Hi, my name is kapiteinkoek and I'm a Dutch GS500 driver. I drive 2300 miles a month in all conditions except when snow and blackice hit the road. My GS is a 1996 ocean blue bike, bought it with 9900 miles on the counter, about 44000 now. Crashed it after my first 600 miles so the front was destroyed, rebuilt it myself and did all my own maintenance since then. My bike is a part of my study, no bike = not going to college. Therefore my GS has to always work and always get me to my destination or home. Succesfully so far (if you dont count the crash).

Because kapiteinkoek is such a nice guy and he has a minute and a good mood I decided to translate my dutch newbie-valve adjustment tutorial for you guys. Some people (like me) prefer 100 pictures and some tekst over a video so there it is.


Despite the fact that kapiteinkoek has a chronic lack of time because of college I wrote the best tutorial of these forums, or actually the internet but I'm staying modest, extraspecially for you guys. Dealers easily charge you 200 dollars for valve adjustment while its not a hard job (not at all with the best howto of this universe) and it doesn't require that many special tools. The first time you will adjust your valves it may take a couple of hours, but the next service you will perform as fast as the best wrench guy (kapiteinkoek) there is.

Shopping list (this is for the EU guys really, www.louis.eu):

Feeler blades: Louis order no. 10003975 (€4,99)


Valve adjustment tool: Louis order no. 10003054 (€11,99)


micrometer: Louis order no. 10003868 (€19,99)

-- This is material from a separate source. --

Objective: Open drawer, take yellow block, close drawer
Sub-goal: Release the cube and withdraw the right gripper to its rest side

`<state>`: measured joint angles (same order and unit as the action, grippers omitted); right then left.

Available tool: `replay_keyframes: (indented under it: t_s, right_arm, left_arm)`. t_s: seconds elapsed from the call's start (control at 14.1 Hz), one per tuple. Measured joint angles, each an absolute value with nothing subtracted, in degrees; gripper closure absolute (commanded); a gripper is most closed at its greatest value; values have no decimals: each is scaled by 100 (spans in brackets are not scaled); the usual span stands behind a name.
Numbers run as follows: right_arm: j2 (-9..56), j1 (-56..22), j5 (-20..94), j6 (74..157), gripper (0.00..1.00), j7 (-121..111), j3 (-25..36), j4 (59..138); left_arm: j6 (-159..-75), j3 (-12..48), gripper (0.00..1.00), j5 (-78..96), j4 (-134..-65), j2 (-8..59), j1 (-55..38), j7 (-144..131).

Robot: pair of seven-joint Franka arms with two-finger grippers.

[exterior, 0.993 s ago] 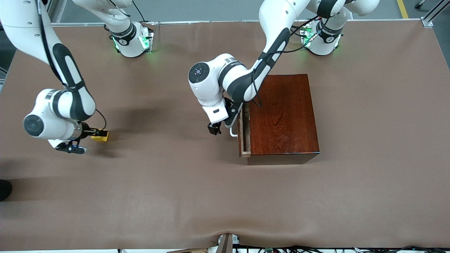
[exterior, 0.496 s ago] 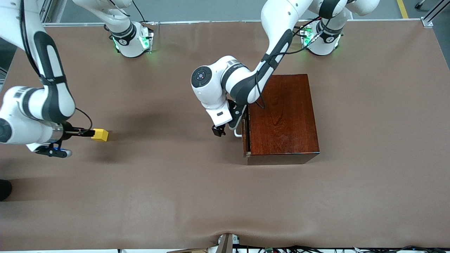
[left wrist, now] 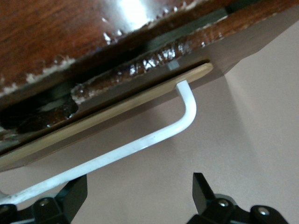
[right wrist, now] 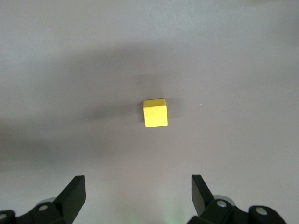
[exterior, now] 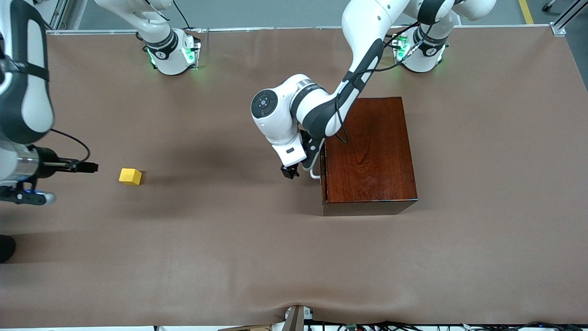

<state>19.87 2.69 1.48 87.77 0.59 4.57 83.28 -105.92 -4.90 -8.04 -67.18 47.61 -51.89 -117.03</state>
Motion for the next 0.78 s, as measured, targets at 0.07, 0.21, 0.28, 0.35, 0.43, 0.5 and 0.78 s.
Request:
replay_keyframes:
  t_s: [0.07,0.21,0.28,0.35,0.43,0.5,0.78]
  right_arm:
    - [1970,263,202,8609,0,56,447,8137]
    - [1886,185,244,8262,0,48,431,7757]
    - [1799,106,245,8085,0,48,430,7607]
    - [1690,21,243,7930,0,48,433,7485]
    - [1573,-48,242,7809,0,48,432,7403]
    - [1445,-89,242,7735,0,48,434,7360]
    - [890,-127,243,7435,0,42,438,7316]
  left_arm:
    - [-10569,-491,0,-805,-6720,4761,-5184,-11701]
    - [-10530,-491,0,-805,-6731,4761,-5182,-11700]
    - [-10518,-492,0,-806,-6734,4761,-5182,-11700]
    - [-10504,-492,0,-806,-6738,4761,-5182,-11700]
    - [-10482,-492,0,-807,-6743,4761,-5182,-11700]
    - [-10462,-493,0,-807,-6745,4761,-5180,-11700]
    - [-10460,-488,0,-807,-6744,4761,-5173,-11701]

Possibly a valve cover gasket Louis order no. 10042825 (€22,95)

What else do you need:


- socket wrenches 19, 12, 10, 7
- hex key 6
- antenna with a magnet (buy it at a random store)
- flat screwdriver
- crosshead screwdriver
- micrometer
- small flat screwdriver
- a bit of sanding paper
- feeler gauges
- a pen to write with
- 4 new o-rings for the valve cover

- make something like this or write it down with your pen:


Furthermore it is a wire thing to wear gloves. Not only your hands will stay clean, old motoroil is carcinogen and you don't want that on your skin. Basically that is all you need. I have a socket wrench set from seven industries, its decent stuff for a good price:



Then let's begin. Take the most beautiful GS500 of this world/a GS500 of which the valves need adjustment. Officially this has to be done every 4000 miles. I'm not sure what this is like with other people but every 4000 miles at least one tappet will be off so I advise you to follow interval. Oil and oilfilter also have to be replaced every 4000 miles so you can combine these things.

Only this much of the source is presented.